New satellite records monitored by a national team of collaborators show a four-year pattern of extremely low summer sea-ice coverage in the Arctic that continued in September 2005, which may be the result of warming temperatures and earlier spring melting.
Since 2002, the satellite data have revealed unusually early springtime melting in areas north of Siberia and Alaska. In 2005, the trend expanded to include the entire Arctic ice pack, said Ted Scambos of CU-Boulder’s National Snow and Ice Data Center, which led the study that also involved NASA and the University of Washington.
The research group used the satellite record — dating back to 1978 — to determine that the 2005 spring and summer melting began about 17 days earlier than usual, a new record. Average air temperatures across most of the Arctic Ocean from January to August 2005 were between 3.6 degrees F and 5.4 degrees F warmer than average compared to the last 50 years, said the team.
The conditions were followed by the lowest sea-ice extent yet seen in the satellite data, a five-day mean average of 2.06 million square miles on Sept. 19. The team reported the extent was lower than the mean average September sea-ice extent from 1978 to 2001 by about 20 percent, or 500,000 square miles, an area about twice the size of Texas.
“Since the 1990s, The melting and retreat trends are accelerating,” said Scambos. “And the one common thread is that Arctic temperatures over the ice, ocean and surrounding land have increased in recent decades.”
The study was spearheaded by CU-Boulder’s NSIDC and involved NASA’s Goddard Space Flight Center in Greenbelt, Md., NASA’s Jet Propulsion Laboratory in Pasadena and the University of Washington in Seattle. NSIDC is part of the Cooperative Institute for Research in Environmental Sciences, or CIRES, a joint program of CU-Boulder and the National Oceanic and Atmospheric Administration.
The winter of 2004-2005 exhibited the smallest recovery of Arctic sea ice of any previous winter in the 23-year satellite record, the group reported. With the exception of May 2005, every month since November 2004 has exhibited the lowest monthly average of sea-ice extent since satellite record-keeping began in the region.

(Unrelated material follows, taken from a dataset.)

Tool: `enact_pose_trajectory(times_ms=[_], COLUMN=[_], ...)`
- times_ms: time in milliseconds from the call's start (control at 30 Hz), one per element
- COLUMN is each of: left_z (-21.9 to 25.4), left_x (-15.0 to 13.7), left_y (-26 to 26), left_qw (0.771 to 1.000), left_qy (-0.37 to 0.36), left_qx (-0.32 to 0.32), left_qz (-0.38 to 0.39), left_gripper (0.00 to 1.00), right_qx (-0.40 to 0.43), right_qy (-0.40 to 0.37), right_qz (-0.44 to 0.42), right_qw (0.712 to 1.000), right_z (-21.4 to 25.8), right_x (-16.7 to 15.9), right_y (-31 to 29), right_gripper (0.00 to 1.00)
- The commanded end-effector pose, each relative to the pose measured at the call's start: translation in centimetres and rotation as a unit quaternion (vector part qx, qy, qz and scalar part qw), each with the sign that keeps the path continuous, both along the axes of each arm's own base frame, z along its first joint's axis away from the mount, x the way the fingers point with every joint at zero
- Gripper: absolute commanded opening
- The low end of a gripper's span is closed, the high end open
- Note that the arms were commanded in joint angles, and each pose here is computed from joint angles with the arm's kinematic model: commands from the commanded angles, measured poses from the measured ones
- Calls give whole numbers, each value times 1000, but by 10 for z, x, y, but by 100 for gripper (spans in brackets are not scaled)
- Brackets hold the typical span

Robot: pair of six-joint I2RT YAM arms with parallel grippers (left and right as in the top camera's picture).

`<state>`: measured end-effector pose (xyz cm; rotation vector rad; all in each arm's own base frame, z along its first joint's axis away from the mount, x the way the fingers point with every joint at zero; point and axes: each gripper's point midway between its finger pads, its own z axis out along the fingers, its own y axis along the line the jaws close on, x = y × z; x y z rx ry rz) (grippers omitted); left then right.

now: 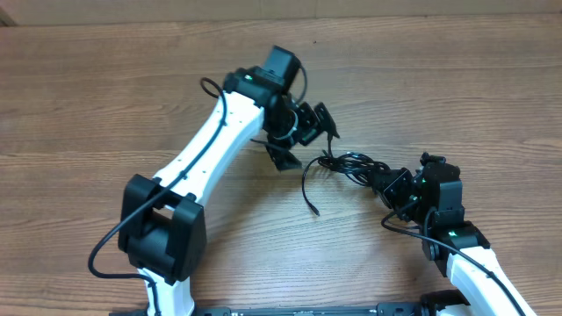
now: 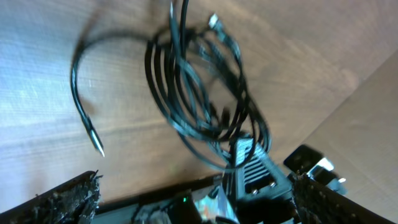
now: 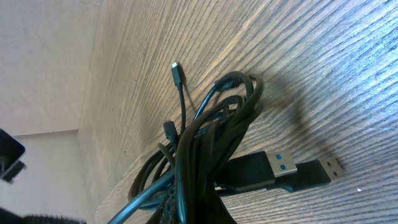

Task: Untangle cables

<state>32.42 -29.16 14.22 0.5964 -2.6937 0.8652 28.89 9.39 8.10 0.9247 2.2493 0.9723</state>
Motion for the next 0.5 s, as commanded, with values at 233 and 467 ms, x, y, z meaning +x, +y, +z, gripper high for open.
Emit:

Although sea-ice records prior to 1978 are comparatively sparse, they imply the recent decline exceeds previous sea-ice lows, said Julienne Stroeve of CU-Boulder’s NSIDC. “Considering the record-low amounts of sea-ice this year leading up to the month of September, 2005 could surpass 2002 as the lowest amount of sea-ice cover in more than a century,” she said.
Arctic sea ice typically reaches a minimum in September at the end of the summer melt season. The trend of Arctic sea ice decline documented by satellites is now about 8.4 percent per decade since the 1970s, the group reported.
Scientists believe the Arctic Oscillation, a major atmospheric circulation pattern that can push sea ice out of the Arctic, may have contributed to the sea-ice reduction in the mid-1990s by making it more vulnerable to summertime melt, said CU-Boulder’s Mark Serreze of NSIDC. While the pattern has become less of an influence on the region since the late 1990s, the sea ice has continued to decline.
“Something has fundamentally changed here, and the best answer is warming,” Serreze said.
The decline is likely to affect future temperatures in the Arctic, since ice acts as a cooling mechanism to reflect most of the sun’s radiation back into space, Scambos said. As sea ice melts, larger areas of darker ocean decrease the amount of solar energy reflected away from Earth.
“Feedbacks in the system are starting to take hold,” Scambos said. “The consecutive record-low extents make it pretty certain a long-term decline is underway.”
Arctic sea ice consists of both annual ice and multi-year ice. The multi-year ice has been declining at almost 10 percent per decade, said Florence Fetterer of CU-Boulder’s NSIDC. While a recovery of multi-year ice would require sustained cooling in the Arctic, especially during the summer months, climate models predict continued Arctic warming, she said.